#### PROBLEM STATEMENT:
Quote every line from the top of the listing down to and including the line that contains "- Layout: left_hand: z".

#### GIVEN INFORMATION:
- - -

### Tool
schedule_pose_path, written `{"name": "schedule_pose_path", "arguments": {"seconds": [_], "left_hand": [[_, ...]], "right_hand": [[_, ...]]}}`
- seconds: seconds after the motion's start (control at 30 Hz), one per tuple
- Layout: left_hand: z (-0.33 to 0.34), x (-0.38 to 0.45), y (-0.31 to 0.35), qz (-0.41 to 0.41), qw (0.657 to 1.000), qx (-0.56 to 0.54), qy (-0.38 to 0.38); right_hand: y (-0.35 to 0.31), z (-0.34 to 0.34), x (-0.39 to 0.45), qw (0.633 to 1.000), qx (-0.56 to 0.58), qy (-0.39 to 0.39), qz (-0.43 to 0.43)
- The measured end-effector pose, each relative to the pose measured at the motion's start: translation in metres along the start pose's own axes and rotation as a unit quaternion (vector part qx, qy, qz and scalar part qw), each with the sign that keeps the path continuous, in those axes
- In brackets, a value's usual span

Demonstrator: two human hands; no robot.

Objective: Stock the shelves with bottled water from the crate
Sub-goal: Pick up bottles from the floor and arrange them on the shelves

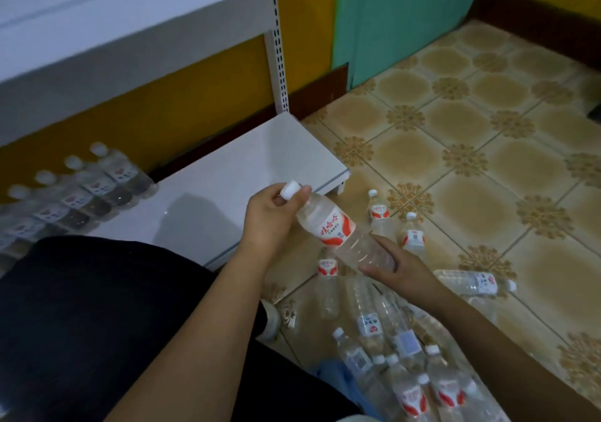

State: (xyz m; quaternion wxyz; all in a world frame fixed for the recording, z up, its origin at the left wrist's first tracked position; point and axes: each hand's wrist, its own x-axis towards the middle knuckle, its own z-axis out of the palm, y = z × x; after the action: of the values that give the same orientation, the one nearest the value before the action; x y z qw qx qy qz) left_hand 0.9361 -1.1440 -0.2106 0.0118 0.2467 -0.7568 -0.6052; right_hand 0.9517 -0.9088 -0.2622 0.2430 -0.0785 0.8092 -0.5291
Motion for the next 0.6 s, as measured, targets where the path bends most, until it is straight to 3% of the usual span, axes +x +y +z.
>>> {"name": "schedule_pose_path", "arguments": {"seconds": [0.2, 0.37, 0.6], "left_hand": [[-0.035, -0.007, 0.054, 0.071, 0.996, -0.034, 0.036], [-0.094, -0.041, 0.127, 0.200, 0.977, -0.023, 0.064], [-0.173, -0.089, 0.213, 0.284, 0.942, -0.059, 0.169]], "right_hand": [[-0.041, -0.009, 0.004, 0.996, 0.083, -0.019, -0.028], [-0.108, 0.002, 0.006, 0.981, 0.163, -0.072, -0.077], [-0.235, 0.028, -0.004, 0.956, 0.159, -0.099, -0.226]]}}
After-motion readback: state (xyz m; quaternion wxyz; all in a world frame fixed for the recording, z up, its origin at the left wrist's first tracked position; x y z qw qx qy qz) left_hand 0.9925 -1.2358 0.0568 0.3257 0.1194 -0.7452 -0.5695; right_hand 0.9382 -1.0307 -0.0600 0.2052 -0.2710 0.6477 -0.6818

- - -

#### THE COMPLETED TASK:
### Tool
schedule_pose_path, written `{"name": "schedule_pose_path", "arguments": {"seconds": [_], "left_hand": [[_, ...]], "right_hand": [[_, ...]]}}`
- seconds: seconds after the motion's start (control at 30 Hz), one per tuple
- Layout: left_hand: z (-0.33 to 0.34), x (-0.38 to 0.45), y (-0.31 to 0.35), qz (-0.41 to 0.41), qw (0.657 to 1.000), qx (-0.56 to 0.54), qy (-0.38 to 0.38); right_hand: y (-0.35 to 0.31), z (-0.34 to 0.34), x (-0.39 to 0.45), qw (0.633 to 1.000), qx (-0.56 to 0.58), qy (-0.39 to 0.39), qz (-0.43 to 0.43)

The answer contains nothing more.